Single girl, I don't want to be a single girl.

Don't want to be on my own again tonight,
Don't want to put out the light.

Single girl, I don't want to be a single girl.
Single girl, who would want to be a single girl?

Don't want to talk to myself again tonight,
Don't want to put out the light.

When you abandoned me, well it was heaven sent.
When I abandoned you, it was what you meant.
Well, it was me that knew it, and it was you that went.
Haven't changed our minds, it was meant to be.

Don't want to clean up your mess again tonight,
Don't want to be in a fight.
And I can do what I want again tonight,
With who I choose, it's alright, alright...
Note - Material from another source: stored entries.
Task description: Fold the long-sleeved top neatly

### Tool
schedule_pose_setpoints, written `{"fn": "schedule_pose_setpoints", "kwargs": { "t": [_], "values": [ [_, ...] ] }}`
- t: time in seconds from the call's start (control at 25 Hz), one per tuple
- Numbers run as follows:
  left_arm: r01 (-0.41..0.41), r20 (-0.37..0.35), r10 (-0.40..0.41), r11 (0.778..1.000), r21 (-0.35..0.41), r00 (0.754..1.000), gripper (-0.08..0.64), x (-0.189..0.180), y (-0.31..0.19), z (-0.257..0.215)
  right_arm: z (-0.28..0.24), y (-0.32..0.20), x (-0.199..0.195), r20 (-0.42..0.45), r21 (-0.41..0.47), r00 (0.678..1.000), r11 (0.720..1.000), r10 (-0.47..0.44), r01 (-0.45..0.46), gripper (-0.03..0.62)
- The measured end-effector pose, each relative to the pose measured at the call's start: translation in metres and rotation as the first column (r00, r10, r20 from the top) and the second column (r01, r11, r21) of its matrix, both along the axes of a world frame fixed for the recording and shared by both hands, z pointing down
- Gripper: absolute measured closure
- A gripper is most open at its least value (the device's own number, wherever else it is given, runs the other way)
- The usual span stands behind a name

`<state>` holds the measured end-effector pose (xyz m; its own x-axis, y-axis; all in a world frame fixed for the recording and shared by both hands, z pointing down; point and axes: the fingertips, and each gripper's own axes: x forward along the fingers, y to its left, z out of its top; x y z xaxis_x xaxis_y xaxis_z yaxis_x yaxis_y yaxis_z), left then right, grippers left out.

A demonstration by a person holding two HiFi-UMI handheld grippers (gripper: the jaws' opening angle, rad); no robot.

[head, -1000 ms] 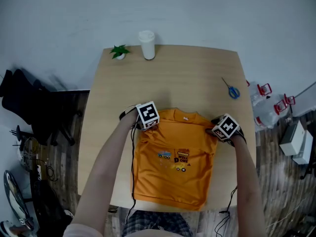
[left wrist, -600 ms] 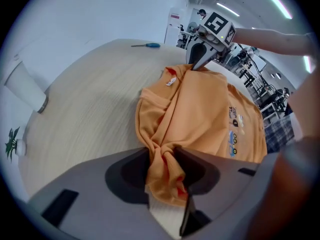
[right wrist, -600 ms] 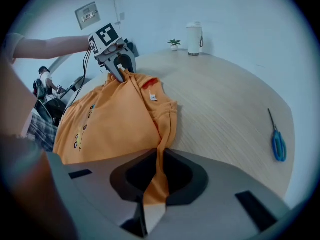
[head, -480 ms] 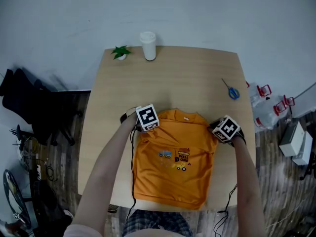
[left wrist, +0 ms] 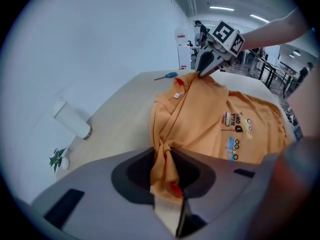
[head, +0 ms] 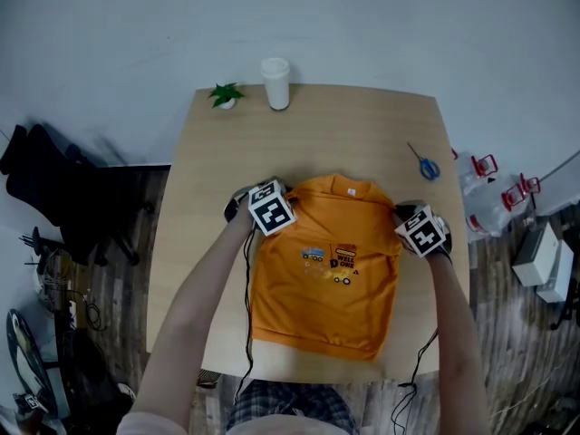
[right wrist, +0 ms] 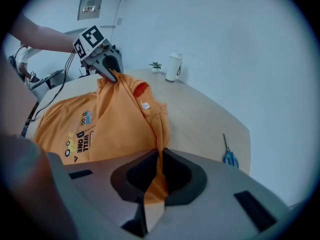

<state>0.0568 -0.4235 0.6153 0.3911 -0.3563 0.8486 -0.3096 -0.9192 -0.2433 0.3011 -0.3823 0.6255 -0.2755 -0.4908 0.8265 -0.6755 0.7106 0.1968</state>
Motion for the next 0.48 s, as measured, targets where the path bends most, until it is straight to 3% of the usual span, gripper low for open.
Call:
{"fn": "schedule_pose_setpoints", "kwargs": {
  "t": [0.24, 0.48],
  "values": [
    [-0.004, -0.044, 0.008, 0.995, 0.098, 0.999, 0.474, -0.007, 0.025, -0.022, -0.03, 0.023, -0.008, 0.047, 0.107, 0.999, 0.994, -0.015, 0.01, 0.552],
    [-0.072, -0.039, 0.083, 0.974, 0.214, 0.996, 0.471, -0.013, 0.07, -0.048, -0.06, 0.066, -0.022, 0.051, 0.233, 0.995, 0.97, -0.088, 0.074, 0.551]
  ]
}}
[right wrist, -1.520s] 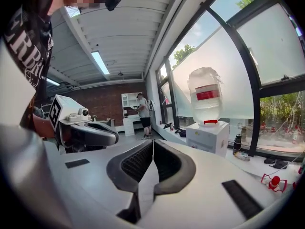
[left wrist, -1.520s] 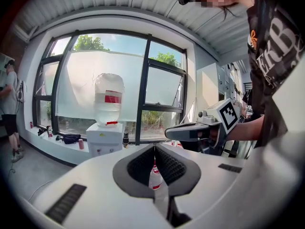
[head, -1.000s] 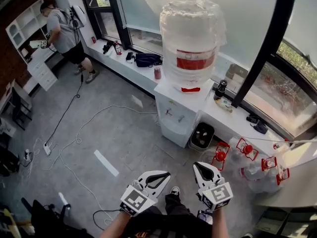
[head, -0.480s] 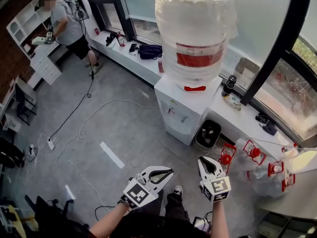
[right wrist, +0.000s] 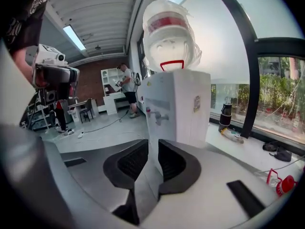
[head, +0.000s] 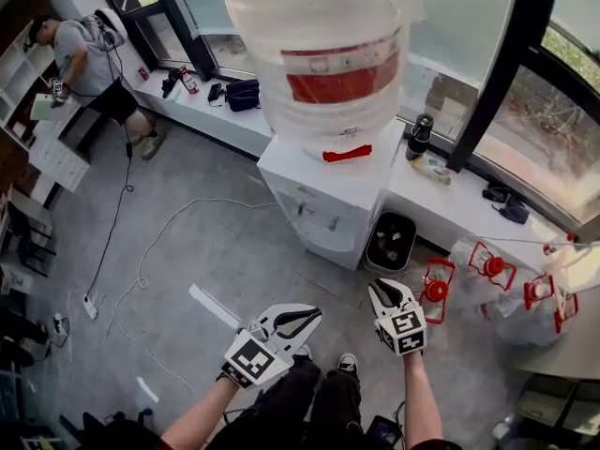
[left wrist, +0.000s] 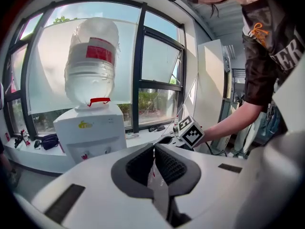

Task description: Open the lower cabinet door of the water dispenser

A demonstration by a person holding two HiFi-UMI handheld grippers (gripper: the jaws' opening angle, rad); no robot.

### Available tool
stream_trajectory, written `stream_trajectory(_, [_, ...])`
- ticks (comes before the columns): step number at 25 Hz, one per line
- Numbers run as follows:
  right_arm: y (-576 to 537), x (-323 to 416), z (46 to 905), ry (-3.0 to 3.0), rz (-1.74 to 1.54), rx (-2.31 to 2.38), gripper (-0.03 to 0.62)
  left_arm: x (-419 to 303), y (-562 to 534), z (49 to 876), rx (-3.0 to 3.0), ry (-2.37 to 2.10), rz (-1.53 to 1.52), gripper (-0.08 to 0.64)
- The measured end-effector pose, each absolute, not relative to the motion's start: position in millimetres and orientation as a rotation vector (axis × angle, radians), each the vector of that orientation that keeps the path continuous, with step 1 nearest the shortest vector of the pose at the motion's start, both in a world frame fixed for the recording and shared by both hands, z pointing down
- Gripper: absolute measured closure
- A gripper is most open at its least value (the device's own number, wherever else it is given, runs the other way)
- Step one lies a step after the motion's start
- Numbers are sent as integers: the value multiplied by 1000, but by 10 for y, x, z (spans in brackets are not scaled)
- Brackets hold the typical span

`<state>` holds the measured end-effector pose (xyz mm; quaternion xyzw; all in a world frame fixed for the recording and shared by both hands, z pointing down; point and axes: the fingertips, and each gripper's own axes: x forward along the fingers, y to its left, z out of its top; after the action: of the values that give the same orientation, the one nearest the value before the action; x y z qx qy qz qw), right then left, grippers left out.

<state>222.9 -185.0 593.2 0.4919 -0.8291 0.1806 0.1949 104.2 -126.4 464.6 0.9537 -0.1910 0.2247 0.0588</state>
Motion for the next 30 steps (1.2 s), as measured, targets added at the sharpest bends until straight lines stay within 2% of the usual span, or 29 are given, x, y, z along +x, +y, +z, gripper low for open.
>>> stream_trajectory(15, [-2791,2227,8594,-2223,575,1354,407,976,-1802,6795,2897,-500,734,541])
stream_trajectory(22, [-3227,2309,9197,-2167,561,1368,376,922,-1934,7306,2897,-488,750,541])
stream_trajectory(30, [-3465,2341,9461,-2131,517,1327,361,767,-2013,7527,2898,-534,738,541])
Single girl, I just want to be a single girl._


----------



## Sweet Tooth (Jul 21, 2010)

largenlovely said:


> thought i was gonna leave this thread....but nope still here lol
> 
> this thread is like a roach motel



So... you calling us a bunch of nasty critters? 

<hums Hotel California>


----------



## largenlovely (Jul 21, 2010)

hahahahaha nope, but if i did....erm...i'm on this thread with y'all lol

roach motel....roaches go in, but they don't come out!!!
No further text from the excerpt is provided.